== Work required ==
Your answer must be an exact copy of all the entries.

The data section start

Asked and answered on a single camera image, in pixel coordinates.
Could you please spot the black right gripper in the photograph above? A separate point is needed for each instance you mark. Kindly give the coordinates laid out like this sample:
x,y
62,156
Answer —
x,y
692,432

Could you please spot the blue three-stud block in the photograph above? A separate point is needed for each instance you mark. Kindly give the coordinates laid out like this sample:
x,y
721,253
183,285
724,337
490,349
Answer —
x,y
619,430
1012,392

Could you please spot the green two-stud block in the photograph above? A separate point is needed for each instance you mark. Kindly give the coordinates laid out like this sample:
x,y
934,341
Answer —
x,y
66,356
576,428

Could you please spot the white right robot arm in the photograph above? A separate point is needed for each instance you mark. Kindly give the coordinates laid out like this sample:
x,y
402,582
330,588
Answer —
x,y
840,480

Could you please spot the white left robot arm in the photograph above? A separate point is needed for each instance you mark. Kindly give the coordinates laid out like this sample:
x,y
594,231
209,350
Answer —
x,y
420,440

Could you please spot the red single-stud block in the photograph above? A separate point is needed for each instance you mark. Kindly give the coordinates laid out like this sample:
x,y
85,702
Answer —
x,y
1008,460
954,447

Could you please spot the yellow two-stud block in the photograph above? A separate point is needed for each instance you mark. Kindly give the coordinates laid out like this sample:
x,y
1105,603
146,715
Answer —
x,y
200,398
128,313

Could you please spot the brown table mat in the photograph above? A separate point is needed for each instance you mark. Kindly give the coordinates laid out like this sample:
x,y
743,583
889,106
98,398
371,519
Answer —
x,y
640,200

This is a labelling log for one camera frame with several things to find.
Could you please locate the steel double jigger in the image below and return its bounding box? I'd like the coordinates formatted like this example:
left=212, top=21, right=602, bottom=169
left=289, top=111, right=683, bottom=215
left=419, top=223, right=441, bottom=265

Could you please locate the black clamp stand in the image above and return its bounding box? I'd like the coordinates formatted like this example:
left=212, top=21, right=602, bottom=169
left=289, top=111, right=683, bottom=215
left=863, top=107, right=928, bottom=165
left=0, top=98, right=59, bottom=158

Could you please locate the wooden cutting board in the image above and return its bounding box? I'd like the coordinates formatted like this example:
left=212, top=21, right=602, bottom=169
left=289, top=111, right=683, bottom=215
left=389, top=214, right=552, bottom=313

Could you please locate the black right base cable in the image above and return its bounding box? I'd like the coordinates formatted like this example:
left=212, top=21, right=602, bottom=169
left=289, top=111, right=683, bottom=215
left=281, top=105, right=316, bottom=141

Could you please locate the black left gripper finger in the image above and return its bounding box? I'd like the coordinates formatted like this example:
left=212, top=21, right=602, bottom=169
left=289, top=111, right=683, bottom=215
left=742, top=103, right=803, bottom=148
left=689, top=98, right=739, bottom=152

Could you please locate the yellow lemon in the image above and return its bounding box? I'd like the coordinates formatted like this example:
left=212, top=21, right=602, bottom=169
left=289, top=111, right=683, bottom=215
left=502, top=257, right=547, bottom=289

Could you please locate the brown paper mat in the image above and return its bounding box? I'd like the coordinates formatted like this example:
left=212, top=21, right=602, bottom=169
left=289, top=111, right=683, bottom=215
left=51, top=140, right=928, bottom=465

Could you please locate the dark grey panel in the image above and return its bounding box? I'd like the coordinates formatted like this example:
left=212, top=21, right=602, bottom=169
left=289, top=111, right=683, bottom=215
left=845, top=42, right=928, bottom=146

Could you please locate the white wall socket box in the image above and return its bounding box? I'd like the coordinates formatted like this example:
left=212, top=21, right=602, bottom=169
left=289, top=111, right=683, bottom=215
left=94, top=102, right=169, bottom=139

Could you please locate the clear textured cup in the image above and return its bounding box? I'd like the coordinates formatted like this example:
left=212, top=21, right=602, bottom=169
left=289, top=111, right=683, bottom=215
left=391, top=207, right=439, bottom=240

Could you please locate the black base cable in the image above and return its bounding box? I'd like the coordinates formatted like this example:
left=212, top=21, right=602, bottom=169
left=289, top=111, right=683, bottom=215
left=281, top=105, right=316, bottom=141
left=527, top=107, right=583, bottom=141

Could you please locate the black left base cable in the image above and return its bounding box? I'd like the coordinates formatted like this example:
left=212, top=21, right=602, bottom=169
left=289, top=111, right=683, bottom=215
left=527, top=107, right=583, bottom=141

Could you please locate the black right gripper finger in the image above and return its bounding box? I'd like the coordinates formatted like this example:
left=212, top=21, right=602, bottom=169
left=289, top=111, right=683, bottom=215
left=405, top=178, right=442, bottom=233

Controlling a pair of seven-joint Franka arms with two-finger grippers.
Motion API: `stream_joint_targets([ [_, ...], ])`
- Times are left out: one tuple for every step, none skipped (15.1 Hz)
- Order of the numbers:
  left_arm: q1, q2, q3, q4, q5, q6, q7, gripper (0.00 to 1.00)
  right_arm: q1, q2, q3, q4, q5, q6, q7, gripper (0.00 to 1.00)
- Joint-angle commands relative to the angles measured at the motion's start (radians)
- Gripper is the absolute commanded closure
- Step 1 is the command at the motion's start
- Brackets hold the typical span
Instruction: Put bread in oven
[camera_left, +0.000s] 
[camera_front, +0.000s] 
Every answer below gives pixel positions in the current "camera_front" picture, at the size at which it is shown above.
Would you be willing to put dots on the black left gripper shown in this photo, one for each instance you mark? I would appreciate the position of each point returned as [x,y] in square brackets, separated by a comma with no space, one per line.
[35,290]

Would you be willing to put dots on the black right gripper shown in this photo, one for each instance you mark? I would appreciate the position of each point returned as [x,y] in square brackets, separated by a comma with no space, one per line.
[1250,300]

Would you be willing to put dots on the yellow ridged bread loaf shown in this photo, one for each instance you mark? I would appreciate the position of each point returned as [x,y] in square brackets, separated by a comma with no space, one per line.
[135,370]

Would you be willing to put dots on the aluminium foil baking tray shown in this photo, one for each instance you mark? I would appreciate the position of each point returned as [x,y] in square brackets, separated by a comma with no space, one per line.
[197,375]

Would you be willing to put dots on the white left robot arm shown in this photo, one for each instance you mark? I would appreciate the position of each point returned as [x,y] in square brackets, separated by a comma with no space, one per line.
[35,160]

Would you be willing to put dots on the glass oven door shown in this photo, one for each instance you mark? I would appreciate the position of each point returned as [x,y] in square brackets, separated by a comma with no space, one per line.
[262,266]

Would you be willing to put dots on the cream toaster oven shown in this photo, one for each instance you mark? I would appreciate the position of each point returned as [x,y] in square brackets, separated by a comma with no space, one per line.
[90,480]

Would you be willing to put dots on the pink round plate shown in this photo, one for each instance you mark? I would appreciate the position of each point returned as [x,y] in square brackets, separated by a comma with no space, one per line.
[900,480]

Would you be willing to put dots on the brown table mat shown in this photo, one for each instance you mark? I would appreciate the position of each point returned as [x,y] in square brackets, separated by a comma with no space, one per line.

The data section end

== Response below ==
Asked and answered on a single camera image, in pixel coordinates.
Could you please spot the black right gripper in the photograph above? A separate point is needed for each instance you mark. Kindly give the coordinates laid out like this sample:
x,y
62,156
Answer —
x,y
692,432

Could you please spot the blue three-stud block in the photograph above? A separate point is needed for each instance you mark. Kindly give the coordinates laid out like this sample:
x,y
721,253
183,285
724,337
490,349
Answer —
x,y
619,430
1012,392

Could you please spot the green two-stud block in the photograph above? A separate point is needed for each instance you mark. Kindly give the coordinates laid out like this sample:
x,y
934,341
Answer —
x,y
66,356
576,428

Could you please spot the white right robot arm in the photograph above? A separate point is needed for each instance you mark. Kindly give the coordinates laid out like this sample:
x,y
402,582
330,588
Answer —
x,y
840,480

Could you please spot the white left robot arm in the photograph above? A separate point is needed for each instance you mark. Kindly give the coordinates laid out like this sample:
x,y
594,231
209,350
Answer —
x,y
420,440

Could you please spot the red single-stud block in the photograph above? A separate point is needed for each instance you mark. Kindly give the coordinates laid out like this sample:
x,y
85,702
Answer —
x,y
1008,460
954,447

Could you please spot the yellow two-stud block in the photograph above? A separate point is needed for each instance you mark. Kindly give the coordinates laid out like this sample:
x,y
1105,603
146,715
Answer —
x,y
200,398
128,313

Could you please spot the brown table mat in the photograph above? A separate point is needed for each instance you mark. Kindly give the coordinates laid out like this sample:
x,y
743,583
889,106
98,398
371,519
Answer —
x,y
640,200

This is a labelling log for one camera frame with several things to find.
Could you please locate the steel double jigger in the image below and return its bounding box? I'd like the coordinates formatted like this example:
left=212, top=21, right=602, bottom=169
left=289, top=111, right=683, bottom=215
left=419, top=223, right=441, bottom=265

Could you please locate the black clamp stand in the image above and return its bounding box? I'd like the coordinates formatted like this example:
left=212, top=21, right=602, bottom=169
left=289, top=111, right=683, bottom=215
left=863, top=107, right=928, bottom=165
left=0, top=98, right=59, bottom=158

Could you please locate the wooden cutting board in the image above and return its bounding box? I'd like the coordinates formatted like this example:
left=212, top=21, right=602, bottom=169
left=289, top=111, right=683, bottom=215
left=389, top=214, right=552, bottom=313

Could you please locate the black right base cable in the image above and return its bounding box? I'd like the coordinates formatted like this example:
left=212, top=21, right=602, bottom=169
left=289, top=111, right=683, bottom=215
left=281, top=105, right=316, bottom=141

Could you please locate the black left gripper finger in the image above and return its bounding box? I'd like the coordinates formatted like this example:
left=212, top=21, right=602, bottom=169
left=289, top=111, right=683, bottom=215
left=742, top=103, right=803, bottom=148
left=689, top=98, right=739, bottom=152

Could you please locate the yellow lemon in the image above and return its bounding box? I'd like the coordinates formatted like this example:
left=212, top=21, right=602, bottom=169
left=289, top=111, right=683, bottom=215
left=502, top=257, right=547, bottom=289

Could you please locate the brown paper mat in the image above and return its bounding box? I'd like the coordinates formatted like this example:
left=212, top=21, right=602, bottom=169
left=289, top=111, right=683, bottom=215
left=51, top=140, right=928, bottom=465

Could you please locate the dark grey panel in the image above and return its bounding box? I'd like the coordinates formatted like this example:
left=212, top=21, right=602, bottom=169
left=289, top=111, right=683, bottom=215
left=845, top=42, right=928, bottom=146

Could you please locate the white wall socket box in the image above and return its bounding box? I'd like the coordinates formatted like this example:
left=212, top=21, right=602, bottom=169
left=289, top=111, right=683, bottom=215
left=94, top=102, right=169, bottom=139

Could you please locate the clear textured cup in the image above and return its bounding box? I'd like the coordinates formatted like this example:
left=212, top=21, right=602, bottom=169
left=289, top=111, right=683, bottom=215
left=391, top=207, right=439, bottom=240

Could you please locate the black base cable in the image above and return its bounding box? I'd like the coordinates formatted like this example:
left=212, top=21, right=602, bottom=169
left=289, top=111, right=683, bottom=215
left=281, top=105, right=316, bottom=141
left=527, top=107, right=583, bottom=141

Could you please locate the black left base cable in the image above and return its bounding box? I'd like the coordinates formatted like this example:
left=212, top=21, right=602, bottom=169
left=289, top=111, right=683, bottom=215
left=527, top=107, right=583, bottom=141

Could you please locate the black right gripper finger in the image above and return its bounding box? I'd like the coordinates formatted like this example:
left=212, top=21, right=602, bottom=169
left=289, top=111, right=683, bottom=215
left=405, top=178, right=442, bottom=233

Controlling a pair of seven-joint Franka arms with two-finger grippers.
Motion API: `stream_joint_targets([ [_, ...], ])`
- Times are left out: one tuple for every step, none skipped (15.1 Hz)
- Order of the numbers:
  left_arm: q1, q2, q3, q4, q5, q6, q7, gripper (0.00 to 1.00)
  right_arm: q1, q2, q3, q4, q5, q6, q7, gripper (0.00 to 1.00)
- Joint-angle commands relative to the angles measured at the motion's start (radians)
- Gripper is the absolute commanded closure
- Step 1 is the command at the motion's start
- Brackets hold the typical span
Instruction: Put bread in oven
[camera_left, +0.000s] 
[camera_front, +0.000s] 
Every answer below gives pixel positions in the current "camera_front" picture, at the size at which it is shown above.
Would you be willing to put dots on the black left gripper shown in this photo, one for each instance you mark? I would appreciate the position of each point returned as [x,y] in square brackets, separated by a comma with no space, one per line.
[35,290]

Would you be willing to put dots on the black right gripper shown in this photo, one for each instance you mark? I would appreciate the position of each point returned as [x,y] in square brackets, separated by a comma with no space, one per line.
[1250,300]

Would you be willing to put dots on the yellow ridged bread loaf shown in this photo, one for each instance you mark? I would appreciate the position of each point returned as [x,y] in square brackets, separated by a comma with no space, one per line.
[135,370]

Would you be willing to put dots on the aluminium foil baking tray shown in this photo, one for each instance you mark? I would appreciate the position of each point returned as [x,y] in square brackets, separated by a comma with no space, one per line.
[197,375]

Would you be willing to put dots on the white left robot arm shown in this photo, one for each instance you mark? I would appreciate the position of each point returned as [x,y] in square brackets, separated by a comma with no space, one per line.
[35,160]

Would you be willing to put dots on the glass oven door shown in this photo, one for each instance you mark? I would appreciate the position of each point returned as [x,y] in square brackets, separated by a comma with no space, one per line.
[262,266]

Would you be willing to put dots on the cream toaster oven shown in this photo, one for each instance you mark? I would appreciate the position of each point returned as [x,y] in square brackets, separated by a comma with no space, one per line.
[90,480]

Would you be willing to put dots on the pink round plate shown in this photo, one for each instance you mark? I would appreciate the position of each point returned as [x,y] in square brackets, separated by a comma with no space, one per line.
[900,480]

Would you be willing to put dots on the brown table mat shown in this photo, one for each instance you mark? I would appreciate the position of each point returned as [x,y] in square brackets, separated by a comma with no space, one per line.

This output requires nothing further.